When I go to the Cannes Film Festival, I look for a lawyer-related movie to write about. Last year, I saw “Mayhem,” a horror film starring former “Walking Dead” actor, Steven Yeun, who fought his way out of a quarantined building after an anti-inhibitor virus had attacked the Big Law tenant causing everyone (from senior partner to mailroom clerk) to act out their wildest impulses. This year I saw a different type of horror film—one based on true events.

Girls of the Sun” portrays a woman lawyer, Bahar, who shifted from the usual challenges of work-life balance to those of a veritable superhero. ISIS militants invaded her town in Kurdistan, rounded up and killed the men, captured then sold the women and girls as sex slaves and put the young boys into training “schools.” This story has been told through news reports about the all-female battalions (peshmerga or YPJ) who have fought in Iraq's Yazidi territory and across the border in Syria. But it takes on another dimension as a feature film—one of the few films selected for the official competition at Cannes.
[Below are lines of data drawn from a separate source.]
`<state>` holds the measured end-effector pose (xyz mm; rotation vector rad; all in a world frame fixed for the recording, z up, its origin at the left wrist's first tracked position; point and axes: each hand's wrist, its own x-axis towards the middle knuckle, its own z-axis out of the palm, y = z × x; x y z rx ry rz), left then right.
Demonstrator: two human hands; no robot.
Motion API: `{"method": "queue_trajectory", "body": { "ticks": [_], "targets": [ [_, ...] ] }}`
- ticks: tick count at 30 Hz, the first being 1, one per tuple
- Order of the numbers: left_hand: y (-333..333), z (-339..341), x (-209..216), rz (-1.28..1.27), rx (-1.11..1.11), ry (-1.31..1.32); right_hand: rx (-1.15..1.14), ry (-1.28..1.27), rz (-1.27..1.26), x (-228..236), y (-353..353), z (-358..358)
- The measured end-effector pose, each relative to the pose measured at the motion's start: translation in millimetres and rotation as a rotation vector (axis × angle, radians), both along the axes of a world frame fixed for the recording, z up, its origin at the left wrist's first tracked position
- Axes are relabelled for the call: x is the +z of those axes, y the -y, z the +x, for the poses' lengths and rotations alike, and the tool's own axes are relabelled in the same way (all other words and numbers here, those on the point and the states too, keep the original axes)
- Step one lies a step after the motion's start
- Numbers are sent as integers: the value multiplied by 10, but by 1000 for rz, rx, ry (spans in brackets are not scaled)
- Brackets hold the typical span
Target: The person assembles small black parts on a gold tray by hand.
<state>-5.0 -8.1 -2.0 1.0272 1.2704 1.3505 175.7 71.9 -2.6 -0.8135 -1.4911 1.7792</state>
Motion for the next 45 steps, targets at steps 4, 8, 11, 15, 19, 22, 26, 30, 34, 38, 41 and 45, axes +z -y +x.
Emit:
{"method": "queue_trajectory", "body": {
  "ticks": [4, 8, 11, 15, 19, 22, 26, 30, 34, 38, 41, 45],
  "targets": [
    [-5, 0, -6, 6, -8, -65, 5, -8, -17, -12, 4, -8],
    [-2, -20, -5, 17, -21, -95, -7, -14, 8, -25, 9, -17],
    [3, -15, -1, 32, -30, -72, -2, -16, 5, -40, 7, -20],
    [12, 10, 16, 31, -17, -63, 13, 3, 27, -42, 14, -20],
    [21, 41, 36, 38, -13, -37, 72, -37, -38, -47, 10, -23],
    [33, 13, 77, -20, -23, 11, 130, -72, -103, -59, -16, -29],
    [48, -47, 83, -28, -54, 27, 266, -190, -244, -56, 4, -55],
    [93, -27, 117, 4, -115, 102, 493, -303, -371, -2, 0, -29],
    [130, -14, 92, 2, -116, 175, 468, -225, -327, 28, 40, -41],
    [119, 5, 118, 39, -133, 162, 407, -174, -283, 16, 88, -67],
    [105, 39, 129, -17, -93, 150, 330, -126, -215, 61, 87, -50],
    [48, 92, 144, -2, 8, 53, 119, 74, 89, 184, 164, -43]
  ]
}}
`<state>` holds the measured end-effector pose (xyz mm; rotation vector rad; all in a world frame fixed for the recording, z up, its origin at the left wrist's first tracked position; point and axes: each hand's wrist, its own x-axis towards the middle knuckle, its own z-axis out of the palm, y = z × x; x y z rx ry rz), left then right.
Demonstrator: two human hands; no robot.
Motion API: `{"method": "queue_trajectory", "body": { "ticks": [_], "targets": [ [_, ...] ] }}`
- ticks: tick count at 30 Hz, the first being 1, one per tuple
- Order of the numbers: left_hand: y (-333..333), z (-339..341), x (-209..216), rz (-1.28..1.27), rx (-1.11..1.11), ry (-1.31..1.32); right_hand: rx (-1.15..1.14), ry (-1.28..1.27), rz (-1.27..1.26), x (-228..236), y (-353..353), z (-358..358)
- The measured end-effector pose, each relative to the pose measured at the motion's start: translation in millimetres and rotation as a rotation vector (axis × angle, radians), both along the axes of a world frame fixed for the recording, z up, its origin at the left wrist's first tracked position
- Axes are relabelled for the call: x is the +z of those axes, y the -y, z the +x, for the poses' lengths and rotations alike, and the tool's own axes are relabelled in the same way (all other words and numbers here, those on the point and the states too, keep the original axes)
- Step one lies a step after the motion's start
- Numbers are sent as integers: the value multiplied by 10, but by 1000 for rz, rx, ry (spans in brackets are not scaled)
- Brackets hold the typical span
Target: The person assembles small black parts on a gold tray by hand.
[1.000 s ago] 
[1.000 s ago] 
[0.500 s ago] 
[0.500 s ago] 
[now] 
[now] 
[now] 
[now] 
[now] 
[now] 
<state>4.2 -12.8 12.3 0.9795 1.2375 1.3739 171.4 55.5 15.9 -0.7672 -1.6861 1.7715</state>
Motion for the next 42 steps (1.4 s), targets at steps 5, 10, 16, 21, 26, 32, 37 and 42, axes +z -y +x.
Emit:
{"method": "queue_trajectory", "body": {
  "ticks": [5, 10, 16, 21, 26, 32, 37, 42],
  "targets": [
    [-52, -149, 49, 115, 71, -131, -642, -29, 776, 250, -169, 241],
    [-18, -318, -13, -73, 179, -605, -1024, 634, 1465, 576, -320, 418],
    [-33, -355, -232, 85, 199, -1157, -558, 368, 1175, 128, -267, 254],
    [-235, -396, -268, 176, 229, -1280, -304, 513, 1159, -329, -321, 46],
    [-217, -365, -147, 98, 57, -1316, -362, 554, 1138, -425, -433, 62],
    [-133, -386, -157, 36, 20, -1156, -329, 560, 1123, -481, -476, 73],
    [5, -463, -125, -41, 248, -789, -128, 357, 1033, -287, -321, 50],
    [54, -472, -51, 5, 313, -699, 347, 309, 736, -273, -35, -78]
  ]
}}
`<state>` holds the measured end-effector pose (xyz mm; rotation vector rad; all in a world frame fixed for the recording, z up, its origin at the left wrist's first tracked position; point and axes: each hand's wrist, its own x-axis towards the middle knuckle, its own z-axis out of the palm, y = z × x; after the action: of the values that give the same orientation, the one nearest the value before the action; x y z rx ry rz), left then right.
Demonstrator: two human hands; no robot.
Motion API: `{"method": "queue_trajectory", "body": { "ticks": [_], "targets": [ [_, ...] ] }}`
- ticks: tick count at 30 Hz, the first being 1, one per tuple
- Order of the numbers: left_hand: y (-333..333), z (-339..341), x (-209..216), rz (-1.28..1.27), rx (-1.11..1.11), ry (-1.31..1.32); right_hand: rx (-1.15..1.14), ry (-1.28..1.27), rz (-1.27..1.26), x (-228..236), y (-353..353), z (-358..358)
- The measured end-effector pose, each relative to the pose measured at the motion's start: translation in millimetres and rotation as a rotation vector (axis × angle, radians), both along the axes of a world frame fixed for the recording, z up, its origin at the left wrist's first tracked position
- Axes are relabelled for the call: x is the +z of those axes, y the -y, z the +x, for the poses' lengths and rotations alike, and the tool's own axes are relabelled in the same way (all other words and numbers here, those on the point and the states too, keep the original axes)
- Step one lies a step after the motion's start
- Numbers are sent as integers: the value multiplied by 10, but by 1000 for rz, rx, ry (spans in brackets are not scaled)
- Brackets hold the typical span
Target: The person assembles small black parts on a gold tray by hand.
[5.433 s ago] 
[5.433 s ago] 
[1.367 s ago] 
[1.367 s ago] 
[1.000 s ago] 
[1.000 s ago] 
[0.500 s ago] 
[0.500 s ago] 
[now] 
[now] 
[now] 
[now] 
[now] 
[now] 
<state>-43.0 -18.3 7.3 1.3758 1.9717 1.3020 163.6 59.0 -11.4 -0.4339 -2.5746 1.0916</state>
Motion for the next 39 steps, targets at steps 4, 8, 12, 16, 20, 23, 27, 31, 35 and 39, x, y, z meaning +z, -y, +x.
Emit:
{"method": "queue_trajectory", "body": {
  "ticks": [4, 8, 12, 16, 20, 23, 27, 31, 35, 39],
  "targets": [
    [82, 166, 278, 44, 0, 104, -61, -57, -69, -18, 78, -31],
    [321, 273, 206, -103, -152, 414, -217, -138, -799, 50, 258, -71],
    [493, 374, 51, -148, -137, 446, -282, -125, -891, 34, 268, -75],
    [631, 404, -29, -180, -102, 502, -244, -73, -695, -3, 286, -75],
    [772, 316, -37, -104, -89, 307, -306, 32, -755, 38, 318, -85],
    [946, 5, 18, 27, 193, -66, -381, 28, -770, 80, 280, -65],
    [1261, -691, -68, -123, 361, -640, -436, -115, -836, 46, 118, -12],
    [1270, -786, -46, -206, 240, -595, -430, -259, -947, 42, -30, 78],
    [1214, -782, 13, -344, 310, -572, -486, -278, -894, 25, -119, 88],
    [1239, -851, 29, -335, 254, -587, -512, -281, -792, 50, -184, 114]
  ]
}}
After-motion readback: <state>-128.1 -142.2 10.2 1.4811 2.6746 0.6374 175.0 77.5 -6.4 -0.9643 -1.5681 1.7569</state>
The story is told by a French journalist (a Marie Colvin look-alike), and it is a real tear-jerker. After seeing her husband killed and her son abducted, Bahar is enslaved and sold four times before she escapes. She laments that it is even worse for the girls as young as 9 years old who are sought the most. After gaining her freedom, Bahar forms a military unit comprised entirely of former captives. These women look like other soldiers dressed in camouflage with one distinction that is prominent in the film as well as the news footage. They all wear scarves bounded by colorful floral designs or ornaments. They really are quite beautiful.